Chose à noter, l'ARCEP ne découvre pas non plus ce dossier. L'autorité s'appuie sur l'expérience acquise avec la loi française SREN, promulguée le 21 mai 2024, qui avait déjà instauré des règles similaires sur le cloud, comme faciliter le changement de fournisseur pour les entreprises. Un galop d'essai qui devrait lui permettre d'appliquer plus rapidement les nouvelles obligations du Data Act, sans repartir de zéro.

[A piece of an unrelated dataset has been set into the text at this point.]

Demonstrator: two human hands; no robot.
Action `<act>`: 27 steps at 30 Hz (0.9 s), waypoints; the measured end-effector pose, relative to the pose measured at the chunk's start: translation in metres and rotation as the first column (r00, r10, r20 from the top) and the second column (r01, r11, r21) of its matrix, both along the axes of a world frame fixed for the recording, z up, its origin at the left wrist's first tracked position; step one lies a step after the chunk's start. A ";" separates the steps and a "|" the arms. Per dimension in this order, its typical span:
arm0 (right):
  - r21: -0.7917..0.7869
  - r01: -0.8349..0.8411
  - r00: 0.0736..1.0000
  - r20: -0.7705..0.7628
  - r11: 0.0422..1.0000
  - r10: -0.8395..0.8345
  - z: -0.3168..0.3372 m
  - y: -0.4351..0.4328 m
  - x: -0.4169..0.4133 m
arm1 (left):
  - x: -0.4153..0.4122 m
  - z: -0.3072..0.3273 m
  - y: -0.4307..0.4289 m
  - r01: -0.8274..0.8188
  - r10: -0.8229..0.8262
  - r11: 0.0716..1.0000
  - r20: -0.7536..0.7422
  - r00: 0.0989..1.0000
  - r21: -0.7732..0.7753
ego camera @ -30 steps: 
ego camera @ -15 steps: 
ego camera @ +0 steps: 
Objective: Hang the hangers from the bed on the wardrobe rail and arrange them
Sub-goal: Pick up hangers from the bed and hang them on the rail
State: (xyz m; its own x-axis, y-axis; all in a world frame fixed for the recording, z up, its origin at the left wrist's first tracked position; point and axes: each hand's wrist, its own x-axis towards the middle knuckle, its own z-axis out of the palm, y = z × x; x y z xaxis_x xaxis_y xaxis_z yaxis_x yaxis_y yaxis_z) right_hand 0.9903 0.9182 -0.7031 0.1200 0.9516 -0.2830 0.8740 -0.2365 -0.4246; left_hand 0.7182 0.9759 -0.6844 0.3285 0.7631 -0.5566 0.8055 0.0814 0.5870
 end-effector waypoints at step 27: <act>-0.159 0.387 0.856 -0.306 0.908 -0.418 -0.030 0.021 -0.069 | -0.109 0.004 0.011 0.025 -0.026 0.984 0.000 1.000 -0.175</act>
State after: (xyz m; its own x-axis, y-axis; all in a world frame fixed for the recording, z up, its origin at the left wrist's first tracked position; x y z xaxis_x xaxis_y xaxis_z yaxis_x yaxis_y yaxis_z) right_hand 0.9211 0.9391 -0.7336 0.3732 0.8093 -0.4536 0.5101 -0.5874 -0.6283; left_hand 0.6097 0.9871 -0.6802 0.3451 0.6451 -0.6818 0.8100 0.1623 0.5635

Le Data Act ne concerne pas que les objets connectés, nous le disions, mais s'attaque aussi au marché du cloud, où changer de prestataire était jusque-là parfois comparable à un véritable parcours du combattant, notamment à cause de frais de transfert de données dissuasifs facturés par l'ancien fournisseur. Sur ce point, l'ARCEP a obtenu une avancée concrète en fixant ces frais à zéro euro. Une mesure qui a du sens selon le CIGREF, qui représente les grandes entreprises françaises du numérique et rappelle que les fournisseurs nord-américains captent aujourd'hui plus de 80 % du marché.

Reste maintenant à voir comment ce nouveau droit va concrètement s'installer dans le quotidien des Français. Si le règlement européen est bien entré en vigueur, l'ARCEP ne détaille pas encore de calendrier précis quant à sa mise en application pratique pour le grand public, puisque chaque fabricant doit progressivement adapter ses appareils et ses interfaces pour permettre ce partage de données. Une chose est sûre en tout cas : le cadre légal est posé, et les fabricants d'objets connectés vont désormais devoir composer avec un régulateur français qui a désormais l'œil sur eux.